I knew the appeals would be a large expense and I remember hearing a while back how expensive it was and I was surprised. I still wonder about the breakdown between the two. Why does the appeals process cost tax payers so much money LG?
Is that where it is? We hire people to work appeals for these people...or people that have already been hired work appeals for these people?
It depends on where in the process you are talking about. Take Florida, for example. If a person is convicted and sentenced to death in Florida, a significant amount of money will likely have been spent by both the state and the public defender in expert reviews of everything from the crime scene to any issue related to the defendant's mental health (and that can be quite elaborate, depending).
On top of that, you will have several years worth of what you might call the direct appeal, and that is an appeal to the Florida Supreme Court. The written opinions in those cases can be a hundred pages long, going over every evidentiary issue and argument raised.

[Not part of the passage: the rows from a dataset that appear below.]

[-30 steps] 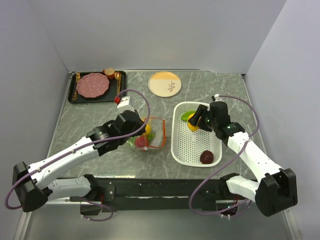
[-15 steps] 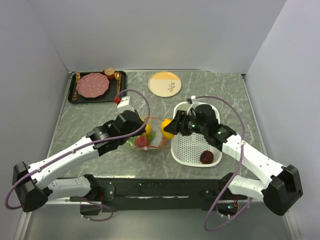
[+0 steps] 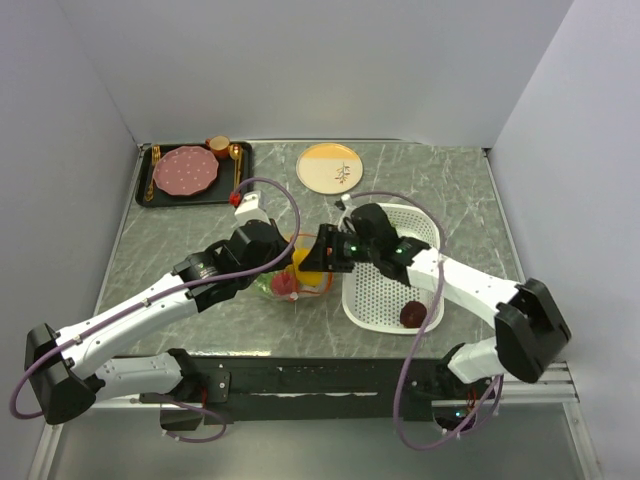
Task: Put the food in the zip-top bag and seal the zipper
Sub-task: Place the fake fruit in the zipper food storage bag, then pick up the fake vegetable from the bin.
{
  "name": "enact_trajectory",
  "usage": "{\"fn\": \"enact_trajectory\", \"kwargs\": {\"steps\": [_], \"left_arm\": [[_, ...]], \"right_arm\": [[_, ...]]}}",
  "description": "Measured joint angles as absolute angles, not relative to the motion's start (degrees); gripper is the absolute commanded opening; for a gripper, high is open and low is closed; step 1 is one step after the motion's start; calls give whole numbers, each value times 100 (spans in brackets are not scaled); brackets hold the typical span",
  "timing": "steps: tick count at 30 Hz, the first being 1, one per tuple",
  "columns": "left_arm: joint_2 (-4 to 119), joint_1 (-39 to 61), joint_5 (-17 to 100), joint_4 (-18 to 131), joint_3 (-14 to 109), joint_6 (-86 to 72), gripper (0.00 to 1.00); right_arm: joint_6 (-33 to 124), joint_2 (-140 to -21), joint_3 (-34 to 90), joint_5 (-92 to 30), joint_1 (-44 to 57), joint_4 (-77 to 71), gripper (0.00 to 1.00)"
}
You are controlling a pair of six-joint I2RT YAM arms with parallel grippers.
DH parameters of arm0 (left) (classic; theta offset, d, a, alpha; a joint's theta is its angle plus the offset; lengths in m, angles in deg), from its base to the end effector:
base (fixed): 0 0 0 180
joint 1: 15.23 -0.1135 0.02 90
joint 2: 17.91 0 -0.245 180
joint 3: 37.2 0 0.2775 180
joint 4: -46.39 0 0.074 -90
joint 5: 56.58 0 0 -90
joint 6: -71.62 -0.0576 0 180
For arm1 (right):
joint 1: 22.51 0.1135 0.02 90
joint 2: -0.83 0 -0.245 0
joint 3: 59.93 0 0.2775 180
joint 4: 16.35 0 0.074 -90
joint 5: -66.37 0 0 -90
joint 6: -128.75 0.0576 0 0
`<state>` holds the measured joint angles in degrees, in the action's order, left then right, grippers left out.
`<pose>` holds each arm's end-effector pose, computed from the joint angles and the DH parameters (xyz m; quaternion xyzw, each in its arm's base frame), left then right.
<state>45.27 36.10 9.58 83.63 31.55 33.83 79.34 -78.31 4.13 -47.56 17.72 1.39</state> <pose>0.2015 -0.2146 0.2926 -0.1072 0.8536 -0.2629 0.4367 0.2508 0.2427 0.2133 -0.0965 0.8593 0.4421 0.2385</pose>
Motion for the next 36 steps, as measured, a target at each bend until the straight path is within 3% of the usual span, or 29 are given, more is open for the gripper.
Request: {"fn": "enact_trajectory", "kwargs": {"steps": [2,4,6,10,13,23,30,36], "left_arm": [[4513,3610,956,8376,3155,3385,1],[4448,3610,950,8431,3155,3398,1],[4297,3606,893,8468,3155,3400,1],[3967,3595,687,8586,3157,3431,1],[3930,3590,635,8678,3157,3474,1],[4022,3588,637,8658,3157,3490,1],[4022,3588,648,8654,3155,3492,1],[4033,3584,672,8621,3155,3490,1]], "right_arm": [[7932,-8099,699,-4839,1829,104,48],[7939,-8366,1003,-4974,1866,-16,62],[7993,-8576,1169,-5171,1877,-268,65],[8090,-8775,1212,-5433,1888,-548,84],[8020,-8777,1210,-5427,1888,-486,92],[7644,-7769,638,-4675,1748,196,96],[7500,-6747,421,-3383,867,834,100],[7340,-7603,747,-2439,198,1599,100]]}}
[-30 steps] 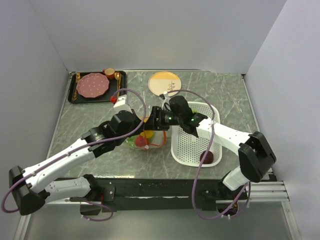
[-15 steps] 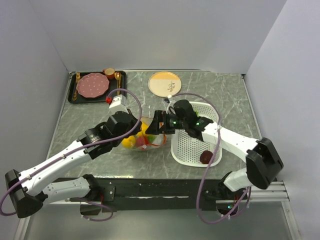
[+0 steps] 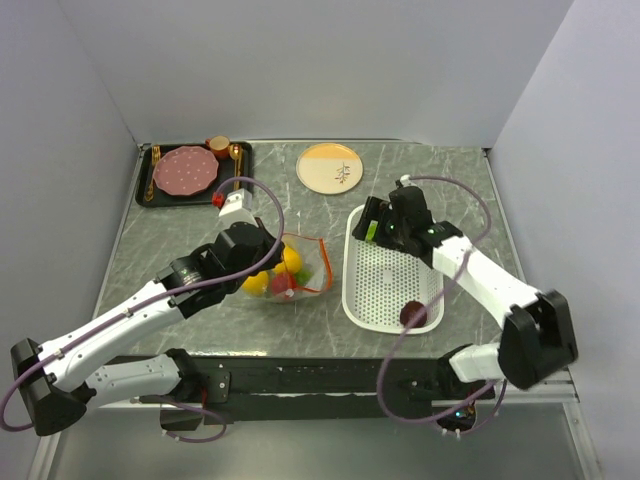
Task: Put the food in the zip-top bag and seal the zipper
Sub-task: Pick up the fake vegetable from the bin.
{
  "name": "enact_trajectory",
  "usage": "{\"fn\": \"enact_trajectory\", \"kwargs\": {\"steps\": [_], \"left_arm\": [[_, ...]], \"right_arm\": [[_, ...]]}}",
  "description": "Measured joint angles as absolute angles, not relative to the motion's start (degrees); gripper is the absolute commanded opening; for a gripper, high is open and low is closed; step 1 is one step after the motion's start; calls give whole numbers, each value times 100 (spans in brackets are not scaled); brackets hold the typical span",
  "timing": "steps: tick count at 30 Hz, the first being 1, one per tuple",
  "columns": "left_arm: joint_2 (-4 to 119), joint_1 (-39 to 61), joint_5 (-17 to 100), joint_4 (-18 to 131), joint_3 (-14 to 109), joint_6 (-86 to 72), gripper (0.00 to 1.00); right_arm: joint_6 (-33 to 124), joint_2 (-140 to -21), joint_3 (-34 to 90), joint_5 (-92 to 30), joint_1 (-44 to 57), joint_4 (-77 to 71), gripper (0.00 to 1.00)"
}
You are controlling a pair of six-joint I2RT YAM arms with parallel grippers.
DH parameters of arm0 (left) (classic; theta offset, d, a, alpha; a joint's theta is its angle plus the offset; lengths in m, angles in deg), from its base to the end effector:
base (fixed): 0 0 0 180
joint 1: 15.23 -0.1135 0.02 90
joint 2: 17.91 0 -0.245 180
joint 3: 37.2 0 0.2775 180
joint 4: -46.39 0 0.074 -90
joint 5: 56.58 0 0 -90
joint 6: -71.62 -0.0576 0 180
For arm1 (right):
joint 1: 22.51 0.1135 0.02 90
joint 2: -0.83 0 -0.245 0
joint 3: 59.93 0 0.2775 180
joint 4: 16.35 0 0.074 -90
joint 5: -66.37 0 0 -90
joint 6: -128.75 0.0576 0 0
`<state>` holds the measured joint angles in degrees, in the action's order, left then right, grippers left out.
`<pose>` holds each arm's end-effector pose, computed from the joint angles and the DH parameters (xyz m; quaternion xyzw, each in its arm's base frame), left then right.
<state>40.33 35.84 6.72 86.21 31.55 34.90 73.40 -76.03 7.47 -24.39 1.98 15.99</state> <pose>0.1919 -0.1963 0.3110 -0.1328 0.8373 -0.2661 0.4588 0.3056 0.1400 0.2188 0.0781 0.9095 0.2068 0.3522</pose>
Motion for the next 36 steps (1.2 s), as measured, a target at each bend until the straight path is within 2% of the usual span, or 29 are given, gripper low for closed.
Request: {"fn": "enact_trajectory", "kwargs": {"steps": [8,18,31,34,35,36], "left_arm": [[4113,3584,687,8614,3155,3485,1],[4299,3584,777,8612,3203,3437,1],[4308,3584,792,8621,3221,3424,1],[4308,3584,792,8616,3221,3424,1],[4308,3584,792,8616,3221,3424,1],[4310,3584,792,8616,3221,3424,1]], "right_arm": [[7440,-8419,854,-2080,-285,1769,100],[7622,-9660,1980,-1956,-379,1796,100],[7810,-10158,2128,-1713,-405,2056,100],[7810,-10272,2174,-1718,-405,2005,92],[7810,-10305,2174,-1718,-407,1992,82],[7808,-10340,2176,-1718,-407,1981,76]]}}
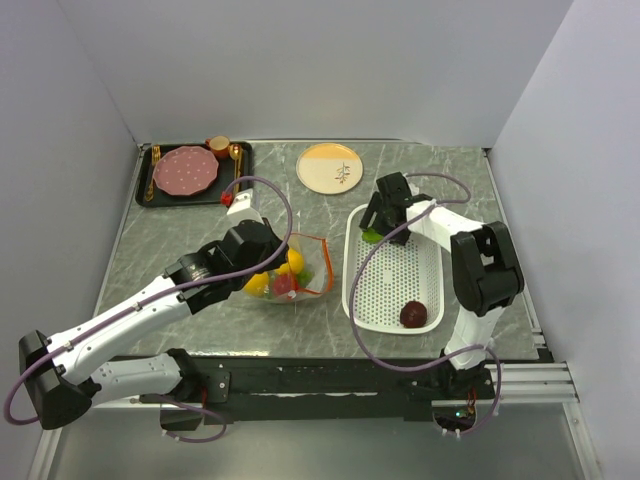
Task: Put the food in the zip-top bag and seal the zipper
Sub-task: Pick up the fake vegetable from the bin.
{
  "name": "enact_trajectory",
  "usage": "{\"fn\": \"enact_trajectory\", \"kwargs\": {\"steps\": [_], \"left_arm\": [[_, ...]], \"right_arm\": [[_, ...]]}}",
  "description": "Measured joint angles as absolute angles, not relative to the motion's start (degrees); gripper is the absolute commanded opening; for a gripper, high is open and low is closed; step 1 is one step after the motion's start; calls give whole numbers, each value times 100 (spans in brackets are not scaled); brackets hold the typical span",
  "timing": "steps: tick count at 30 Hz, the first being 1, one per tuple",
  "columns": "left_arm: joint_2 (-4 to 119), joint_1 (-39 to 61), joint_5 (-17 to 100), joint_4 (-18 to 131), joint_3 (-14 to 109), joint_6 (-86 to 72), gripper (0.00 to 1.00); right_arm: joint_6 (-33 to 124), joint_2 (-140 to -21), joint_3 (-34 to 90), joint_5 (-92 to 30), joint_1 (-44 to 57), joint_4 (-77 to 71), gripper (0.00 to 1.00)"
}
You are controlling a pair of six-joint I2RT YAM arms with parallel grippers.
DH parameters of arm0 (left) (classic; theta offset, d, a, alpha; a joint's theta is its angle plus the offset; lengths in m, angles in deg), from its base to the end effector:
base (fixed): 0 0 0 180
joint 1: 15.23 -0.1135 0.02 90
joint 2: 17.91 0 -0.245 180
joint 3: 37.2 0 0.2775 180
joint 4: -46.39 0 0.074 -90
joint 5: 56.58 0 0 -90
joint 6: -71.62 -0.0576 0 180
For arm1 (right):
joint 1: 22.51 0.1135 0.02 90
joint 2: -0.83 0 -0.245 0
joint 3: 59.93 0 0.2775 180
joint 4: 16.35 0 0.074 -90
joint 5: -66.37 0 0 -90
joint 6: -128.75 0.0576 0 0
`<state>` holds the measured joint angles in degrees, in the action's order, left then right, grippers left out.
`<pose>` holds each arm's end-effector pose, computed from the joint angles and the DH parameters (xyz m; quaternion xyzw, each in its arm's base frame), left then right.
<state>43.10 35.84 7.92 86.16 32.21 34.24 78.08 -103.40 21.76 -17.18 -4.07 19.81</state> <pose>0.1973 -0.2048 0.3028 -0.1195 0.8489 -0.2566 0.4463 0.3860 0.1219 0.1325 0.1892 0.9427 0.0827 0.2620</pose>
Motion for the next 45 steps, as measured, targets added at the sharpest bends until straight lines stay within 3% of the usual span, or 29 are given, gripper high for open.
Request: {"fn": "enact_trajectory", "kwargs": {"steps": [7,10,12,15,16,19,26,33,41,44,45], "left_arm": [[4332,3584,805,8610,3221,3433,1],[4332,3584,810,8612,3221,3439,1],[4332,3584,812,8612,3221,3439,1],[4332,3584,812,8610,3221,3439,1],[4332,3584,812,8610,3221,3439,1],[4332,3584,812,8608,3221,3439,1],[4334,3584,816,8590,3219,3439,1],[4343,3584,814,8575,3216,3442,1],[4341,3584,812,8586,3214,3444,1],[4341,3584,812,8586,3212,3444,1],[4341,3584,812,8584,3212,3444,1]], "right_arm": [[7725,-10388,2098,-1787,-429,1839,47],[7663,-10300,1868,-1888,-442,1618,39],[7628,-10200,1757,-1925,-440,1538,40],[7559,-10106,1595,-2000,-444,1435,57],[7519,-10058,1549,-2026,-444,1417,70],[7410,-9890,1400,-2026,-444,1415,85],[7130,-9533,1405,-1715,-447,1468,89],[6920,-9979,2047,-1503,-453,1632,88],[6752,-10478,2268,-1486,-455,1706,72],[6710,-10478,2264,-1492,-455,1684,56],[6708,-10478,2264,-1499,-455,1673,46]]}}
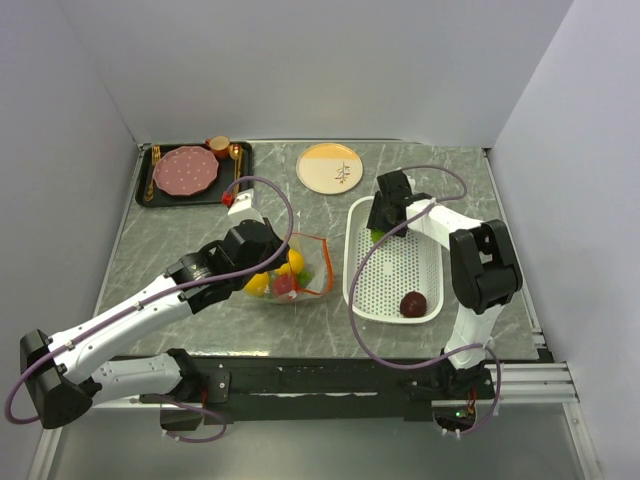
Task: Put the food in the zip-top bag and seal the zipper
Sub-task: Pick up the fake vegetable from the bin, then place the fake vegetable in the zipper food storage bag.
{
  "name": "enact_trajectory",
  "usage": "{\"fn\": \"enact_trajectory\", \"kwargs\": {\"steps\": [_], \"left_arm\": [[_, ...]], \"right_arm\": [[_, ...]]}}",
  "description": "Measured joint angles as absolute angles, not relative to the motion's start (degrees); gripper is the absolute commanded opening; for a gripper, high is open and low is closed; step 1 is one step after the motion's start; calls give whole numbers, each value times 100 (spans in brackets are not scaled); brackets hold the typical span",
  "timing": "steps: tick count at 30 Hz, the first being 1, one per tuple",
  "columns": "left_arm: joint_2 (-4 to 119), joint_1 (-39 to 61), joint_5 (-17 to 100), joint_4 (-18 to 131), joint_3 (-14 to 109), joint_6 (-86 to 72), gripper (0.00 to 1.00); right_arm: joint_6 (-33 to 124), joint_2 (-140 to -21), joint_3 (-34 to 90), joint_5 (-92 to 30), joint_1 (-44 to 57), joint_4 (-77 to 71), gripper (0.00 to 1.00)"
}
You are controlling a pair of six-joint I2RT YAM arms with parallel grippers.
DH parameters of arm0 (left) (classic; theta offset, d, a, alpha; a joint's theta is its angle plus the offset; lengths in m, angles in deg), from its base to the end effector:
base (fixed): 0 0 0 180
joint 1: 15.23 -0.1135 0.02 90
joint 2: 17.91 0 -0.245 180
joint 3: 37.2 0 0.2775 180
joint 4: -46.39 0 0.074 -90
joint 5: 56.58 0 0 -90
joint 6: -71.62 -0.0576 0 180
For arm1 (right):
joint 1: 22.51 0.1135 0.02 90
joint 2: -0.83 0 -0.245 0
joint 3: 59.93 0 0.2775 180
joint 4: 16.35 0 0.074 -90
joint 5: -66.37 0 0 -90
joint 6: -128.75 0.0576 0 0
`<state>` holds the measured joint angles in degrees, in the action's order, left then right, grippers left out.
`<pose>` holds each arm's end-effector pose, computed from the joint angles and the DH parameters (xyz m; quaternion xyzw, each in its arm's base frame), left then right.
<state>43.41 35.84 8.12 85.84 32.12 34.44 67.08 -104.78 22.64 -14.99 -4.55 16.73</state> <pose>0.1981 -0.2061 0.3013 -0.1201 0.8494 -0.2580 0.4445 0.3968 0.1195 0.1321 0.1081 0.9480 0.0479 0.2955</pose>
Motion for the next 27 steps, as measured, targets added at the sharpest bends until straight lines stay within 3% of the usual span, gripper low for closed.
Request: {"fn": "enact_trajectory", "kwargs": {"steps": [2,3,4,15,27], "left_arm": [[4341,3584,814,8581,3212,3442,1],[4341,3584,814,8581,3212,3442,1],[4343,3584,814,8581,3212,3442,1],[4343,3584,816,8581,3212,3439,1],[4470,3584,880,8494,3212,3431,1]], "right_arm": [[6697,-10471,2268,-1497,-458,1627,40],[6680,-10462,2273,-1506,-462,1616,29],[6654,-10462,2275,-1508,-466,1616,27],[6630,-10093,1921,-1744,-495,1594,24],[6802,-7422,690,-3062,-433,1468,18]]}}
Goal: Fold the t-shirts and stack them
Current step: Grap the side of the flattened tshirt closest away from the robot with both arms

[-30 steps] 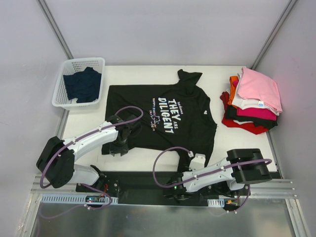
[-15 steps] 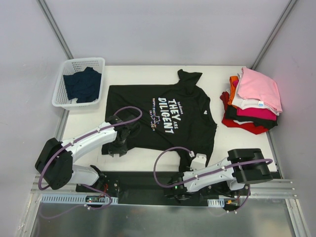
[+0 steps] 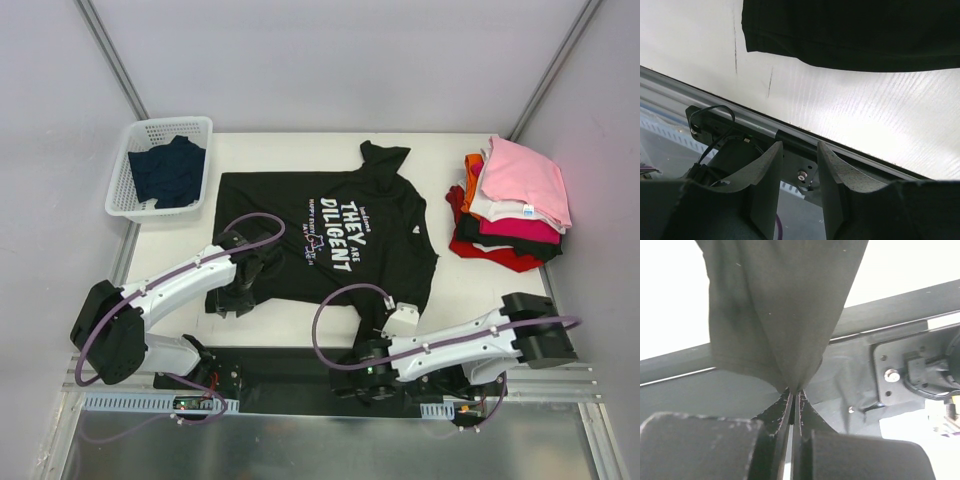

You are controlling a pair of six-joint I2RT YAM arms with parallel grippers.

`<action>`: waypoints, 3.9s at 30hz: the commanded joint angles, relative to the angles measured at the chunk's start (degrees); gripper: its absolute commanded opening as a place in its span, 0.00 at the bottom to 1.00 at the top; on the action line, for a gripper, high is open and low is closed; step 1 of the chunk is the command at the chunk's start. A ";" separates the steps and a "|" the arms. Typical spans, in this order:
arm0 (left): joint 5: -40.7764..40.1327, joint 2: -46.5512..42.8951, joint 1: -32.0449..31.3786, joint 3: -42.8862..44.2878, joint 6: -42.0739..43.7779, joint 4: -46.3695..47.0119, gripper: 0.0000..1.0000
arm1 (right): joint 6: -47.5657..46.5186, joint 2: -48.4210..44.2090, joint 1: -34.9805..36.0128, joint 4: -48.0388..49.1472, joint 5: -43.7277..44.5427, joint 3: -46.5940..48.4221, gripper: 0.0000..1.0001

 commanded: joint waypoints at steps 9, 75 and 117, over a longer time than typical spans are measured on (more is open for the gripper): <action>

The case can typically be before that Court for several years.
In the meantime, the now-prisoner might seek some sort of re-opening of the case, for things like DNA evidence or claims of prosecutorial misconduct. That can go on in the trial court, then back up to the state supreme court.
Once all that is done, the prisoner then begins an entirely new set of appeals called the collateral appeals process and the state has several officers around Florida that do nothing but represent death row inmates as they attack the process of conviction, sentencing and appeal, from outside the process itself. Typically, this involves a series of appeals based on arguments that the original process was flawed and that usually means an argument of incompetent counsel. An example is that your lawyer did not raise an issue he could have and so you are entitled to a new trial or sentencing based on that issue. That is all at tax payer expense and they have a budget and lawyers and what not to do that task.
Then, assuming all that goes the state's way, there will be federal appeals, largely on the same issues. And those, as we all know, typically involve an application to the U.S. Supreme Court for stay of execution at the 11th hour, followed by a full-blown appeal to them.
I have had only the slightest involvement in a capital case and believe me when I say they plod along and even my little involvement (a public records issue well after conviction) took up plenty of my time (for which I was paid) plus the time of staff at the agency, the judge and his staff, and the staff of the state attorney and the collateral appeals attorney.
And that was a tiny sliver of the case.